Despite this generous offer, the Local Authority had second thoughts about taking responsibility for the cost of the annual upkeep of the proposed library and the question of “Shall Radcliffe have a Public library” became a controversial issue.

The Literary & Scientific Society ran its own referendum and campaigned vigorously for acceptance of the Carnegie offer, with eventual success.

Radcliffe Library on Stand Lane

Radcliffe Library on the Stand Lane site, formerly the site of a chapel and a newspaper.

The building, which is the one still in use in Stand Lane, occupies the original site of the first Bridge Wesleyan Chapel. When the new chapel was built in 1883, the old building was sold to the proprietors of the “Radcliffe Express” weekly newspaper which ceased publication in 1901. This is the site that Adam Crompton Bealey bought and presented to the town for its new library.

Radcliffe Library lending department

The lending department of the new library in 1907.

The new library was opened on 19th October, 1907 and the upstairs hall was allocated to the Museum.

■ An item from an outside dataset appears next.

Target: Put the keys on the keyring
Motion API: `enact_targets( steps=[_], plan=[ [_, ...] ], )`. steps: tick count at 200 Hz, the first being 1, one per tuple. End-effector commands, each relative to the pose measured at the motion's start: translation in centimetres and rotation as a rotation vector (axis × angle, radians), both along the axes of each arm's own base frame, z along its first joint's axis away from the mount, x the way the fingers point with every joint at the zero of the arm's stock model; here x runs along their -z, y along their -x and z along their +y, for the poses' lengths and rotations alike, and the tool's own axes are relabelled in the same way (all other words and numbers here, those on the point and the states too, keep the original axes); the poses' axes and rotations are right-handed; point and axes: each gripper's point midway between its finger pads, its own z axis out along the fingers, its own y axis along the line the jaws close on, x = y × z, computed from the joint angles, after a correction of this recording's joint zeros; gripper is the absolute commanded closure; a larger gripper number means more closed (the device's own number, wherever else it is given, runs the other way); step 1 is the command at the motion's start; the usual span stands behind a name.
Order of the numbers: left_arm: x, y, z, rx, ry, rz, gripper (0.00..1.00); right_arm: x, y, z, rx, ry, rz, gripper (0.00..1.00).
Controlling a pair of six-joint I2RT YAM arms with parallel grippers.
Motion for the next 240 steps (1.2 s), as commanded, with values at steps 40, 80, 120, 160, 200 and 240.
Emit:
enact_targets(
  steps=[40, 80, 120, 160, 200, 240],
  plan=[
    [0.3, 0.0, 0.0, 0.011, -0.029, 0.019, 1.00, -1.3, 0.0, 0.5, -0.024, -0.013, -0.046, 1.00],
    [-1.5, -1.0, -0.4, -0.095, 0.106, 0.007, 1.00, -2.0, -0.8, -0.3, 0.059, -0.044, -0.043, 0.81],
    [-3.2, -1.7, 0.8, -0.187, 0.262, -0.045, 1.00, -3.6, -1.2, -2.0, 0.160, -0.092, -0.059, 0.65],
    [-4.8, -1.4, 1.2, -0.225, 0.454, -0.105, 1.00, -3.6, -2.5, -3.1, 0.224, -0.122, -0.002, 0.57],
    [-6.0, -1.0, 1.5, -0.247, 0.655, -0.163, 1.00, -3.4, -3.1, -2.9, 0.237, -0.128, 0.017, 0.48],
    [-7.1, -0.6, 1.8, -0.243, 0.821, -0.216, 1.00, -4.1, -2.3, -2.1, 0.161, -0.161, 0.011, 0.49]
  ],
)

The facilities provided by the new library were modern and plush for the time with a reading room and an extensive lending department.

Radcliffe Library reading room

The reading room of the library provided facilities for everyone to read the latest editions of the newspapers.

Radcliffe Library lending department

The lending of a wide selection of books for the general public allowed many people to enjoy a new width and depth of knowledge which they had never previously had access to.

By 1952, the library contained over 35,000 volumes in addition to a reference department and a junior library for children to join. The reading room was still in operation with all of the leading daily and weekly newspapers, and weekly and monthly periodicals available for public use.

Radcliffe Library

The Radcliffe Library building would still be recognisable to Adam Crompton Bealey, whose benefaction has enabled the town to enjoy the leisure and education facilities, on the site he donated, for many generations.

This entry was posted in Archive News, Bealey Connections. Bookmark the permalink.

2 Responses to Radcliffe, the Library and the Bealeys

  1. Karen Ballington says:

    Very sad now that Bury council are considering closing it. This cannot be allowed to happen.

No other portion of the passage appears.